### WHAT TO DO
Images are not part of the copy; write out the rest of the data exactly as given.

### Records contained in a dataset
########
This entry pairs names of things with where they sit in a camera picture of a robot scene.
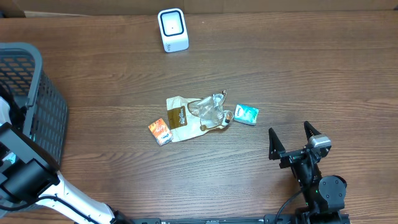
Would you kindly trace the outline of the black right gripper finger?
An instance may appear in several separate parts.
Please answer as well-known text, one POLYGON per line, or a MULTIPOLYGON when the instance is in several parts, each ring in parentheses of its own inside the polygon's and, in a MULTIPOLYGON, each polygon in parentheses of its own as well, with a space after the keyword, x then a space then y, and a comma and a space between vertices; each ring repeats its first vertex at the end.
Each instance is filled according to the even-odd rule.
POLYGON ((321 135, 321 133, 317 129, 315 129, 308 121, 305 121, 303 125, 308 140, 312 137, 318 138, 319 135, 321 135))
POLYGON ((276 132, 269 129, 269 159, 278 160, 285 154, 285 147, 279 140, 276 132))

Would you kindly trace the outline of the teal white tissue pack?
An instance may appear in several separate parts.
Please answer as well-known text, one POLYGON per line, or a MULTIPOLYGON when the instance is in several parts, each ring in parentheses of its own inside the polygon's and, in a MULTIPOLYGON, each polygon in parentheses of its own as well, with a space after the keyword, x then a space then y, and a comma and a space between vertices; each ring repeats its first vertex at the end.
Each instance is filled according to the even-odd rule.
POLYGON ((234 120, 239 123, 255 126, 258 114, 259 110, 257 108, 237 104, 234 112, 234 120))

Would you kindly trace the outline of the beige brown bag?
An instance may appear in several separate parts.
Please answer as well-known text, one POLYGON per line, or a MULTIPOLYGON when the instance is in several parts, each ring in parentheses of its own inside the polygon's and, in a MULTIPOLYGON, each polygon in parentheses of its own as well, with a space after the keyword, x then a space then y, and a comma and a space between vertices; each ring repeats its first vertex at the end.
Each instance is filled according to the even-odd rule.
POLYGON ((204 98, 168 98, 167 116, 172 141, 185 141, 202 136, 213 129, 227 127, 234 114, 223 108, 226 95, 227 91, 223 90, 204 98))

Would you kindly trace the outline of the orange tissue pack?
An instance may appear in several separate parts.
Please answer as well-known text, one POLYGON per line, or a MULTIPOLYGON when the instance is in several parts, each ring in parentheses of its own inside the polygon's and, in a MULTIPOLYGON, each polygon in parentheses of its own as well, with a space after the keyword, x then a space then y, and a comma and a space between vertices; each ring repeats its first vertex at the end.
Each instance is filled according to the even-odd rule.
POLYGON ((173 139, 169 127, 162 118, 154 121, 148 128, 160 146, 169 143, 173 139))

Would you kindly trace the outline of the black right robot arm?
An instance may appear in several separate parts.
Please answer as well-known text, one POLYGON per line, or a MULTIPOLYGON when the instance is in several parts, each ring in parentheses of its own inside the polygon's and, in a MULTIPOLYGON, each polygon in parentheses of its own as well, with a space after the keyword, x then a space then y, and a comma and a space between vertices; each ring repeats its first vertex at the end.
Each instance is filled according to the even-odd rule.
POLYGON ((340 211, 345 207, 347 183, 338 175, 322 176, 318 163, 331 149, 331 139, 317 131, 308 121, 304 124, 308 143, 301 149, 287 152, 276 132, 269 129, 269 159, 279 160, 280 168, 290 168, 300 190, 293 194, 275 215, 265 215, 265 223, 297 224, 349 224, 348 215, 340 211), (283 215, 284 208, 300 194, 305 207, 295 213, 283 215))

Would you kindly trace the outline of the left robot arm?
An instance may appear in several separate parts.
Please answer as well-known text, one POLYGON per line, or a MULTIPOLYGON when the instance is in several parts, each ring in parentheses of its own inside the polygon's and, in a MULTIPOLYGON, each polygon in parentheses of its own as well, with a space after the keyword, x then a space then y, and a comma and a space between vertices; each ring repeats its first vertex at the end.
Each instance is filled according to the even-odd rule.
POLYGON ((1 212, 34 204, 75 223, 131 223, 120 211, 93 200, 69 183, 55 159, 11 124, 11 107, 1 99, 1 212))
########
### ANSWER AREA
This entry pairs names of things with where they sit in a camera picture of a robot scene.
Would you kindly trace the outline of the black right gripper finger?
An instance may appear in several separate parts.
Please answer as well-known text, one POLYGON per line, or a MULTIPOLYGON when the instance is in several parts, each ring in parentheses of its own inside the polygon's and, in a MULTIPOLYGON, each polygon in parentheses of its own as well, with a space after the keyword, x then a space then y, and a comma and a space between vertices; each ring repeats its first vertex at the end.
Each instance is filled according to the even-odd rule.
POLYGON ((321 135, 321 133, 317 129, 315 129, 308 121, 305 121, 303 125, 308 140, 312 137, 318 138, 319 135, 321 135))
POLYGON ((276 132, 269 129, 269 159, 278 160, 285 154, 285 147, 279 140, 276 132))

Would you kindly trace the outline of the teal white tissue pack?
An instance may appear in several separate parts.
Please answer as well-known text, one POLYGON per line, or a MULTIPOLYGON when the instance is in several parts, each ring in parentheses of its own inside the polygon's and, in a MULTIPOLYGON, each polygon in parentheses of its own as well, with a space after the keyword, x then a space then y, and a comma and a space between vertices; each ring repeats its first vertex at the end.
Each instance is filled according to the even-odd rule.
POLYGON ((234 120, 239 123, 255 126, 258 114, 259 110, 257 108, 237 104, 234 112, 234 120))

Would you kindly trace the outline of the beige brown bag?
An instance may appear in several separate parts.
Please answer as well-known text, one POLYGON per line, or a MULTIPOLYGON when the instance is in several parts, each ring in parentheses of its own inside the polygon's and, in a MULTIPOLYGON, each polygon in parentheses of its own as well, with a space after the keyword, x then a space then y, and a comma and a space between vertices; each ring repeats its first vertex at the end.
Each instance is filled according to the even-odd rule.
POLYGON ((204 98, 168 98, 167 116, 172 141, 185 141, 202 136, 213 129, 227 127, 234 114, 223 108, 226 95, 227 91, 223 90, 204 98))

Would you kindly trace the outline of the orange tissue pack?
An instance may appear in several separate parts.
Please answer as well-known text, one POLYGON per line, or a MULTIPOLYGON when the instance is in several parts, each ring in parentheses of its own inside the polygon's and, in a MULTIPOLYGON, each polygon in parentheses of its own as well, with a space after the keyword, x then a space then y, and a comma and a space between vertices; each ring repeats its first vertex at the end.
Each instance is filled according to the even-odd rule.
POLYGON ((173 139, 169 127, 162 118, 154 121, 148 128, 160 146, 169 143, 173 139))

Would you kindly trace the outline of the black right robot arm?
An instance may appear in several separate parts.
Please answer as well-known text, one POLYGON per line, or a MULTIPOLYGON when the instance is in several parts, each ring in parentheses of its own inside the polygon's and, in a MULTIPOLYGON, each polygon in parentheses of its own as well, with a space after the keyword, x then a space then y, and a comma and a space between vertices; each ring repeats its first vertex at the end.
Each instance is filled according to the even-odd rule.
POLYGON ((340 211, 345 207, 347 183, 338 175, 322 176, 318 163, 331 149, 331 139, 317 131, 308 121, 304 124, 308 143, 301 149, 287 152, 276 132, 269 129, 269 159, 279 160, 280 168, 290 168, 300 190, 293 194, 275 215, 265 215, 265 223, 297 224, 349 224, 348 215, 340 211), (283 215, 284 208, 300 194, 305 207, 295 213, 283 215))

Would you kindly trace the outline of the left robot arm?
An instance may appear in several separate parts.
Please answer as well-known text, one POLYGON per line, or a MULTIPOLYGON when the instance is in several parts, each ring in parentheses of its own inside the polygon's and, in a MULTIPOLYGON, each polygon in parentheses of its own as well, with a space after the keyword, x then a space then y, and a comma and a space between vertices; each ring repeats its first vertex at the end.
Each instance is filled according to the even-odd rule.
POLYGON ((1 212, 34 204, 75 223, 131 223, 120 211, 93 200, 69 183, 55 159, 11 124, 11 107, 1 99, 1 212))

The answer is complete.